Earlier this summer, dual lawsuits were filed in California’s Northern District Court alleging that many of the nation’s leading hospitals and health care systems used a tracking tool, Facebook’s Meta Pixel, to scrape private medical data and personally identifying information about the website’s users.
A judge must certify both lawsuits with class-action status in order to proceed. If either gets certified, patients whose medical privacy was breached in these data scrapes can seek damages.
The premise of the plaintiffs’ lawsuits arises from information found during an investigation by The Markup, a nonprofit newsroom that focuses on the way the use of technology by powerful institutions changes society. The organization’s investigation revealed that hospitals installed the tracking tool and accessed sensitive patient medical information regarding upcoming doctor appointments, prescribed medications, and diagnosed conditions. That data was then sent to Facebook to tailor ads to the users of the social media platform.
In just one example of how this might affect Facebook users, it’s no coincidence if patients diagnosed with chronic obstructive pulmonary disease (COPD) by physicians from one of the named hospitals are inexplicably bombarded on their Facebook pages with ads related to that condition.

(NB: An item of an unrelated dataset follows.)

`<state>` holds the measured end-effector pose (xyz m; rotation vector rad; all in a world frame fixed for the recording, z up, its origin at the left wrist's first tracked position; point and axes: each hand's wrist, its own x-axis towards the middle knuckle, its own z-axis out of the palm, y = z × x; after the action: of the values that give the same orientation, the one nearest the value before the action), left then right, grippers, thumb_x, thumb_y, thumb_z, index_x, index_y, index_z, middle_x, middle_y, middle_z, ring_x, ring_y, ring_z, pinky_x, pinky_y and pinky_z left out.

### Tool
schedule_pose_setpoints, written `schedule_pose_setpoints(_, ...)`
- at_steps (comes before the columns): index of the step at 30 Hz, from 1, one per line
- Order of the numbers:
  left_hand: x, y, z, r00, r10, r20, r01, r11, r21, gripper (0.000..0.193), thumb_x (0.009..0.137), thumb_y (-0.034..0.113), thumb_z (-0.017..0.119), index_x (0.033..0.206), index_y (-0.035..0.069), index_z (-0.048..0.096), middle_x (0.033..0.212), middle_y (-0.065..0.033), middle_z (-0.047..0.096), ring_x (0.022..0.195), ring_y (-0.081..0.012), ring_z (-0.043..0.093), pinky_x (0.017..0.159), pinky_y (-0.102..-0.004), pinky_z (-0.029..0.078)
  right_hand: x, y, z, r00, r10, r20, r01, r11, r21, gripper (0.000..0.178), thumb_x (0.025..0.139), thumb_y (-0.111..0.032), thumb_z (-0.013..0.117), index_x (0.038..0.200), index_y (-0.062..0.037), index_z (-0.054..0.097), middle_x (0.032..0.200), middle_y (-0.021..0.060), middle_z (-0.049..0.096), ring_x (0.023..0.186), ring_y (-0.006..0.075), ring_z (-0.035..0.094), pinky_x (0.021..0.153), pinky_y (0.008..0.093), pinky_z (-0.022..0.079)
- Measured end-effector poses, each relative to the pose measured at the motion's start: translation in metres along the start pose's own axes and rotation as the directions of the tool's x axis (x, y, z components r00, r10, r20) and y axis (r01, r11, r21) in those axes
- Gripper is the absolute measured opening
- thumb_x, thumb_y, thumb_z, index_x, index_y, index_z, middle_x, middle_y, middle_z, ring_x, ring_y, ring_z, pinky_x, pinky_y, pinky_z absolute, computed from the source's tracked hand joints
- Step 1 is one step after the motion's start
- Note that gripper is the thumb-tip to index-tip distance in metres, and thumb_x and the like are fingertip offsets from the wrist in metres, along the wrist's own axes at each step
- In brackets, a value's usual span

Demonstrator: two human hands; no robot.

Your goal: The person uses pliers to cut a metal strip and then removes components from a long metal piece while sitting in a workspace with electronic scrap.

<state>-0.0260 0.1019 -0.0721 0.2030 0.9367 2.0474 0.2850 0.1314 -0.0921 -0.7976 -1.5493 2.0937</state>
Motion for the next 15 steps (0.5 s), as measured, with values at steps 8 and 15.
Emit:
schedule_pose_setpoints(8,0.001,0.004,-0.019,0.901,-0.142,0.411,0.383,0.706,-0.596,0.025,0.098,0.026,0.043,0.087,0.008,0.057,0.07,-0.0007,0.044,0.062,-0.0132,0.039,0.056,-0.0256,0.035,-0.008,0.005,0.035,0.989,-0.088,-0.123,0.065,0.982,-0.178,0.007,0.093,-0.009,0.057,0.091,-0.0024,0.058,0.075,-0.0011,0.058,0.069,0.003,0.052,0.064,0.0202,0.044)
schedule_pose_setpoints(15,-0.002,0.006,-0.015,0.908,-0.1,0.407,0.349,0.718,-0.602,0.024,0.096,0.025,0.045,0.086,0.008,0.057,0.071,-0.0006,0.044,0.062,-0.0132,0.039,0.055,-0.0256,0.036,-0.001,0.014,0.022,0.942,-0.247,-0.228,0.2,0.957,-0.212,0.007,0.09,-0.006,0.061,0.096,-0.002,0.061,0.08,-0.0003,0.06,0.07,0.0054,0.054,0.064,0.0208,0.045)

The investigators chose the country’s top 100 hospitals, as per Newsweek, to check for the use of the Meta Pixel. The tracker was installed in a full third of the listed health care institutions.
Each time a Facebook user accessed the hospitals’ online portals to schedule physician appointments, packets of data were sent to Facebook. The identifying information included the IP address of the user. Since an IP address is traced to a physical location, the veil of privacy for the patient user was particularly thin and likely a breach of federal Health Insurance Portability and Accountability Act of 1996 (HIPAA) regulations.
These civil lawsuits could also lead to criminal charges by the state’s attorney general for alleged HIPAA violations if private and sensitive patient data is proven to have been used without the proper consent of the patients.
The Office of Civil Rights (OCR) could also investigate the way health care providers secure their patients’ privacy and enforce their best practices to assure the highest standards of care get upheld.